The educational sector also benefits from LVMs like Duolingo’s BirdBrain, a machine learning model that personalizes the language learning experience for each user. BirdBrain predicts the difficulty level and the optimal timing of the exercises based on the user’s knowledge and progress. BirdBrain is an example of an LVM that uses a vision transformer architecture and has over 300 million parameters.
In commerce, LVMs can also create and recommend fashion items based on visual and textual inputs. For example, Alibaba’s FashionAI system uses LVMs to analyze product images and customer preferences and provide personalized mix-and-match suggestions on an intelligent mirror inside a concept store. The system also integrates augmented reality for virtual try-on and styling services, providing a more convenient and satisfying shopping experience.
The Challenges of LVMs
Despite their numerous benefits, LVMs have challenges. High cost is a significant drawback, as training and running LVMs demand substantial data and computational resources, leading to financial and environmental concerns.
Another challenge is the potential for high bias, as LVMs can inherit and amplify biases in their training data, which can result in unfair outcomes and discrimination.
In addition, LVMs need more transparency and explainability, complicating efforts to understand and trust their decision-making processes.
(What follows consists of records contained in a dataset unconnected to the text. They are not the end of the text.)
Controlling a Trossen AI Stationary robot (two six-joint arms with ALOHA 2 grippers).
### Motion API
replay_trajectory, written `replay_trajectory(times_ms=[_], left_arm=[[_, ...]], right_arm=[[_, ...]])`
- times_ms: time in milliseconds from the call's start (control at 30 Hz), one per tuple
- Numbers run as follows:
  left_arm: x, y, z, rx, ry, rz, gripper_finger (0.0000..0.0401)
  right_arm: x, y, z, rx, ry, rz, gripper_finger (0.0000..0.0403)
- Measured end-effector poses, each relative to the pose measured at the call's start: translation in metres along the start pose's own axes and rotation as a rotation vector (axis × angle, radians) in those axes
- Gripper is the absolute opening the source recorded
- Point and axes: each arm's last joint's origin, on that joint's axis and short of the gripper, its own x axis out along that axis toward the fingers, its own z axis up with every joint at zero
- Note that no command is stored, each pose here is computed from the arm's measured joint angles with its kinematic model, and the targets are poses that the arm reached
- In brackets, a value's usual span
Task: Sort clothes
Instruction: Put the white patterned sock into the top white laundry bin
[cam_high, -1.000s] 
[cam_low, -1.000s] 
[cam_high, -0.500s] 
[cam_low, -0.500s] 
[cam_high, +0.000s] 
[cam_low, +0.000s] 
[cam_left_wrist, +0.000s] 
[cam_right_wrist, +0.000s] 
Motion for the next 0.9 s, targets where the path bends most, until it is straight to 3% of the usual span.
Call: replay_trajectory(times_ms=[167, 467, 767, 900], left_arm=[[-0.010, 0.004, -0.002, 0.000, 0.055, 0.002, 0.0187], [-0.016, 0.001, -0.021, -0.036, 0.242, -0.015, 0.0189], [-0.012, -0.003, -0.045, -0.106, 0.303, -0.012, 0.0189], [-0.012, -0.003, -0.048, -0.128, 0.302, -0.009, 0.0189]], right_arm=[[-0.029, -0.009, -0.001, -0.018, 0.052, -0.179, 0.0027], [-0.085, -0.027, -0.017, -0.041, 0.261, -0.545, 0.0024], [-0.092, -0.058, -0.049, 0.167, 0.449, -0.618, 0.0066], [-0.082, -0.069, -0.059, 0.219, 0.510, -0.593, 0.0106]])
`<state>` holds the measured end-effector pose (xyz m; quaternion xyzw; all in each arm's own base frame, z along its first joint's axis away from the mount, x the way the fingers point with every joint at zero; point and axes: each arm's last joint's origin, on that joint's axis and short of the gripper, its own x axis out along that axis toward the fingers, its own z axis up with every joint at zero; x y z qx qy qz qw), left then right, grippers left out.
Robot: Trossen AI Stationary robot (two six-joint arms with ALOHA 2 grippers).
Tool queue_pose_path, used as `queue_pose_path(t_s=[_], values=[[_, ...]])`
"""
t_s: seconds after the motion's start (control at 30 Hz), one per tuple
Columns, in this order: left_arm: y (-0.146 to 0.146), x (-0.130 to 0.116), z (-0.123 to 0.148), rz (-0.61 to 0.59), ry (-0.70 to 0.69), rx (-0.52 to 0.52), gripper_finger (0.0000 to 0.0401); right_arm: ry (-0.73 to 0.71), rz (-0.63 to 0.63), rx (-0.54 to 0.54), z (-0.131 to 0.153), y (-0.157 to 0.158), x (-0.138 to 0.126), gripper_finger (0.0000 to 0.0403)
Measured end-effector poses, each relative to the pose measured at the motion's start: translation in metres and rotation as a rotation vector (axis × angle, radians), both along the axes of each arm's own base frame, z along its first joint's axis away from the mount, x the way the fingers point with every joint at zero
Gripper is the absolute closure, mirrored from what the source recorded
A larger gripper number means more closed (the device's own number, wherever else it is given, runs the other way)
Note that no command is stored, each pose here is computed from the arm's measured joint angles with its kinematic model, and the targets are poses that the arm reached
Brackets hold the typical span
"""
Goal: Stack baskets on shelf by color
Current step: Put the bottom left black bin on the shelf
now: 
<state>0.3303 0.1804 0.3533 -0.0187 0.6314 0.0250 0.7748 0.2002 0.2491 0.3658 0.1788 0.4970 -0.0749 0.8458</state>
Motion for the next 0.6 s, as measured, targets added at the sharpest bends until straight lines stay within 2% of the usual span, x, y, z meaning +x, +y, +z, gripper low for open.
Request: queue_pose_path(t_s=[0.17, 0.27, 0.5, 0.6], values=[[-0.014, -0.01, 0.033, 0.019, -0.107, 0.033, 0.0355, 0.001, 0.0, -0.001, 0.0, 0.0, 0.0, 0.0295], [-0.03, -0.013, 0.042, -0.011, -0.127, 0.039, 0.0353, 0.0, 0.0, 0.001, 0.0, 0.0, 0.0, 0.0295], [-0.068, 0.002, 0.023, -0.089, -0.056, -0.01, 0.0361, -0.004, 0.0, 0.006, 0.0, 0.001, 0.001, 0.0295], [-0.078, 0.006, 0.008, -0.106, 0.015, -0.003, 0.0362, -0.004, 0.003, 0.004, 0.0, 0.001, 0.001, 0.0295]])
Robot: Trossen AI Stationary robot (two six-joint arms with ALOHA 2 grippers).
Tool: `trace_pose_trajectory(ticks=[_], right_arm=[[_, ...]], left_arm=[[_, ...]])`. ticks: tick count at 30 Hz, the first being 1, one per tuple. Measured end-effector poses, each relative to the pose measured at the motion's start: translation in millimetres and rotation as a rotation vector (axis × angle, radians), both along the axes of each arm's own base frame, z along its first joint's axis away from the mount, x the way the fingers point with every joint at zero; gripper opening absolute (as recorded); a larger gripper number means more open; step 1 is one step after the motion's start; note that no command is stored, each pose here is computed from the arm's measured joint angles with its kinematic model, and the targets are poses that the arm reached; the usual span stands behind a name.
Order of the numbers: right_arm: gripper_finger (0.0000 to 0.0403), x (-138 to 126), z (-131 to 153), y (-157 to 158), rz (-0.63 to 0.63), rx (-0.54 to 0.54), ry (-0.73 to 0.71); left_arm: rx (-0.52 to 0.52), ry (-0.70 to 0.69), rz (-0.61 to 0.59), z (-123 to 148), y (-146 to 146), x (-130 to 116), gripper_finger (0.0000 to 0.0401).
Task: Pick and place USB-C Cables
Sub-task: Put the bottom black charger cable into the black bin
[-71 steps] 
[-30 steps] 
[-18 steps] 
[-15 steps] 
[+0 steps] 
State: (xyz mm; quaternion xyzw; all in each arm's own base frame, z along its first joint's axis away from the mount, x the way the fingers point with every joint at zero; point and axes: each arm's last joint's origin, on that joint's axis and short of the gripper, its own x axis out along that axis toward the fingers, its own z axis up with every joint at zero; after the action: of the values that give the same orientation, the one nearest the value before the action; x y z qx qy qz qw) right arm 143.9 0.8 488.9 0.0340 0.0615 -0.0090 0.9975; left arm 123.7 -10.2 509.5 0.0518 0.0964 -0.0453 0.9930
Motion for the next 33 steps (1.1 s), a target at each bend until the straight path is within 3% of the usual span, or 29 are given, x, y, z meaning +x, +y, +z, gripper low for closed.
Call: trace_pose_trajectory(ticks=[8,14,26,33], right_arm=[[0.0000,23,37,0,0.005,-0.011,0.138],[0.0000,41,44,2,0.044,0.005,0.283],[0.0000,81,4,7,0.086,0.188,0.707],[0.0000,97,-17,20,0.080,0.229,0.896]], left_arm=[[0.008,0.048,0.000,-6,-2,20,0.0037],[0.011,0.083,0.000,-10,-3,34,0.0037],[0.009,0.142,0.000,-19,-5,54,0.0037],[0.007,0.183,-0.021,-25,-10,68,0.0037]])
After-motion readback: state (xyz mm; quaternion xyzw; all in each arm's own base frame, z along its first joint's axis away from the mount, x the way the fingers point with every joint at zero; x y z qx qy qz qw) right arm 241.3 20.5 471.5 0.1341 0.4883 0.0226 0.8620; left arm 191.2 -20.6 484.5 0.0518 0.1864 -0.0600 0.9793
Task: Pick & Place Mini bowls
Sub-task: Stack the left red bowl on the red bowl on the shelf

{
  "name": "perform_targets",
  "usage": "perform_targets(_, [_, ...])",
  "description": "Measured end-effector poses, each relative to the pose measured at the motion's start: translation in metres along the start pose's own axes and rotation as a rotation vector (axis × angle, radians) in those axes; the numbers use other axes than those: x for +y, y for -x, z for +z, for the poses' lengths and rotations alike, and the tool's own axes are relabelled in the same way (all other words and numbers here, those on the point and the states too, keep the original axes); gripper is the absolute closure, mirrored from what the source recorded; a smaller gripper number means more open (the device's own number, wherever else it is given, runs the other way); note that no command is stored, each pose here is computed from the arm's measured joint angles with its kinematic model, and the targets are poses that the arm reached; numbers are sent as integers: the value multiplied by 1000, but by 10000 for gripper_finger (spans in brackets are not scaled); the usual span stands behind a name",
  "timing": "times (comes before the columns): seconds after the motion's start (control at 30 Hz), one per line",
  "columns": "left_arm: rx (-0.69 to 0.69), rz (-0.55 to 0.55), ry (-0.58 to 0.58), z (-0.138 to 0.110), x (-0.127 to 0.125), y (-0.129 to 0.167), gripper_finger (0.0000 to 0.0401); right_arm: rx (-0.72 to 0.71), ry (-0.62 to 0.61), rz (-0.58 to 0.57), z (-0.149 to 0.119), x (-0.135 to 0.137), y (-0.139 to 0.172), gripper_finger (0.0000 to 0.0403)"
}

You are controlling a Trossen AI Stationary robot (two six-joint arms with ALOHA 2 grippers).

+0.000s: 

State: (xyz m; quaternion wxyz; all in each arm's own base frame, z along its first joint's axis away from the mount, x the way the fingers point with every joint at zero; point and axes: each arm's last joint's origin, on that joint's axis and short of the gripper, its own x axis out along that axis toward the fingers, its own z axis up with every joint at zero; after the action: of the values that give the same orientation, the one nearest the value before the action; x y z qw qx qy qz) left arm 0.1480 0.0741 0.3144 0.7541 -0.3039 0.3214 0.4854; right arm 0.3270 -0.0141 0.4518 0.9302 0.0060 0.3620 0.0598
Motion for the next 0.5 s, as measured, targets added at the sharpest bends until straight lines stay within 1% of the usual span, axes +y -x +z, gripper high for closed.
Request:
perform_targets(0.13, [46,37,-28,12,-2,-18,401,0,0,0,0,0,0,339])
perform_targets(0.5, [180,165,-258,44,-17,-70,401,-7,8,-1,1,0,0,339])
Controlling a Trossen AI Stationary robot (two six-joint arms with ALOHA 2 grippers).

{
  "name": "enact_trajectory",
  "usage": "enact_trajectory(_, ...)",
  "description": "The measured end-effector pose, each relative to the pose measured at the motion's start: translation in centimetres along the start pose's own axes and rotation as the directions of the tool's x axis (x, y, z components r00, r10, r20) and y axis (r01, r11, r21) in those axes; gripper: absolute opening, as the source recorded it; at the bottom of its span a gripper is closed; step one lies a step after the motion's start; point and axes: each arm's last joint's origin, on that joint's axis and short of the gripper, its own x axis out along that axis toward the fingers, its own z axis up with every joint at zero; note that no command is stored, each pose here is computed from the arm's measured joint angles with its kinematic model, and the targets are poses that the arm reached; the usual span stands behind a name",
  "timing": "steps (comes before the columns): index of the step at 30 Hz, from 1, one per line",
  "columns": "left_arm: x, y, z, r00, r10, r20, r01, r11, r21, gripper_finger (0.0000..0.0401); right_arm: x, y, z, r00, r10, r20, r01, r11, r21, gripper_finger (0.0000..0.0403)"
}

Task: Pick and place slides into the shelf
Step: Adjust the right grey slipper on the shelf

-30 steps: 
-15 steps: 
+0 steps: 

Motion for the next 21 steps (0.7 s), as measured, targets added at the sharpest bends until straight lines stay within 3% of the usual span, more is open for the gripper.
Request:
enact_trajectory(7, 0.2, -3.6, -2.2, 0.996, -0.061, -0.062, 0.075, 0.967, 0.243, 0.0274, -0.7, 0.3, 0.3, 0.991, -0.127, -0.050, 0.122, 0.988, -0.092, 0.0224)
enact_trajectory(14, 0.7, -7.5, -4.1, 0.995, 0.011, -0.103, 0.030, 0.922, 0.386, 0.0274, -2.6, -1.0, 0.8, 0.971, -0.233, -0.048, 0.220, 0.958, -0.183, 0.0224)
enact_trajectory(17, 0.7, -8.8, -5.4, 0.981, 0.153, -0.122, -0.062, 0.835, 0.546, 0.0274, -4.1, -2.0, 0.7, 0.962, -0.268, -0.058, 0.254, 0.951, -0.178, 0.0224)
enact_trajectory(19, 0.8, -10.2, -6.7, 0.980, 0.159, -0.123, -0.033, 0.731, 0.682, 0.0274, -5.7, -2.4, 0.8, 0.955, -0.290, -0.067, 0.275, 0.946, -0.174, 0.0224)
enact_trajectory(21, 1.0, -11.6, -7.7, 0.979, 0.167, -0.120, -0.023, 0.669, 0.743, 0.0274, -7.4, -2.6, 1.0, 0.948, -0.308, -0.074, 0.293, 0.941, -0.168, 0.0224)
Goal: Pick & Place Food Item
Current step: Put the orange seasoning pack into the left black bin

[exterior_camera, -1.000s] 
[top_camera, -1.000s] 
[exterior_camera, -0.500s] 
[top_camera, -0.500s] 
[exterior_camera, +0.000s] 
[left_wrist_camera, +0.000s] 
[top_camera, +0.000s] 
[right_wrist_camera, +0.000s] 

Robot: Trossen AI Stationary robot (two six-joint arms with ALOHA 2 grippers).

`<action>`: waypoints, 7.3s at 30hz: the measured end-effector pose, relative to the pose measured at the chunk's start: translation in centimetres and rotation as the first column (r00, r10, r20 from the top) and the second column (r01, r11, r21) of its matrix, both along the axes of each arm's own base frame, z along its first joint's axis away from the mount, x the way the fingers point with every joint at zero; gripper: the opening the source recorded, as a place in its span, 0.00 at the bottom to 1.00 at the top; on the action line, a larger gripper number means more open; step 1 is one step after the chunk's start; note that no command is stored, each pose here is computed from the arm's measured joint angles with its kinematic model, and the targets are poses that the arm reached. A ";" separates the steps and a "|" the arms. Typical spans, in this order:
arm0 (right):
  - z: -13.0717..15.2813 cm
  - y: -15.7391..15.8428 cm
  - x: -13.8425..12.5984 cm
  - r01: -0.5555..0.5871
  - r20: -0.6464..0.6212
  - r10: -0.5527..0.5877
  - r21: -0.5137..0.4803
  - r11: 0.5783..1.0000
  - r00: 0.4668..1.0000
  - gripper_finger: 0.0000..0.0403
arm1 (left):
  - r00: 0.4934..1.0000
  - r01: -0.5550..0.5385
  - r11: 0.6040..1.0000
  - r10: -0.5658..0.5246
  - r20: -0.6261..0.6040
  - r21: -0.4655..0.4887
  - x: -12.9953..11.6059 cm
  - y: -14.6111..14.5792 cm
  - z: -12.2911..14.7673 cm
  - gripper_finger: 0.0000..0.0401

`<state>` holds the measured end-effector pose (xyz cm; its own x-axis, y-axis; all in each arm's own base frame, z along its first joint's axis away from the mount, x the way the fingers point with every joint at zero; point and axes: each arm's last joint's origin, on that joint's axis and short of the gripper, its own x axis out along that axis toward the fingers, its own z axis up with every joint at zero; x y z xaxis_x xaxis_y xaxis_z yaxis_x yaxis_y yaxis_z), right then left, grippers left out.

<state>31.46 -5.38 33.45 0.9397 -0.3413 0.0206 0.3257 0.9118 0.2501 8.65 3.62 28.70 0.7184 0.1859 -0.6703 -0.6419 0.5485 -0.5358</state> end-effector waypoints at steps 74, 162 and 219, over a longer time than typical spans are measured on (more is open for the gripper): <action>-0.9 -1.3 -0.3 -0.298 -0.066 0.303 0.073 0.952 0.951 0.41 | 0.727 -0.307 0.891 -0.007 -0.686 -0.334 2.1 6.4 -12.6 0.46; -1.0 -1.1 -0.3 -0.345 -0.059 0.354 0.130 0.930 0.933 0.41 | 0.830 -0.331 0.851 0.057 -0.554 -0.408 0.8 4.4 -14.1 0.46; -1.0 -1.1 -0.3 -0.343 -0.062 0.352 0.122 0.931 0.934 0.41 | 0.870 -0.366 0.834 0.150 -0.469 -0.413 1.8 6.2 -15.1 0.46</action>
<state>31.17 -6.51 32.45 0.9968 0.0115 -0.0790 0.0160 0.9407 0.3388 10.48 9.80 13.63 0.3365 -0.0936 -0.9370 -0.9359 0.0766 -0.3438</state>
Another risk associated with LVMs is multifaceted, encompassing ethical, legal, privacy, and security concerns. This risk is exemplified by misuse, such as creating deepfake videos for nonconsensual purposes or potential involvement in cyberattacks like phishing and ransomware.
The Bottom Line
LVMs are reforming computer vision tasks. Their ability to process visual data, adapt to diverse domains, and generate synthetic content is still in the early days — but moving fast.
Despite challenges like high costs and ethical concerns, LVMs offer immense benefits, from healthcare advancements to personalized learning and enhanced entertainment.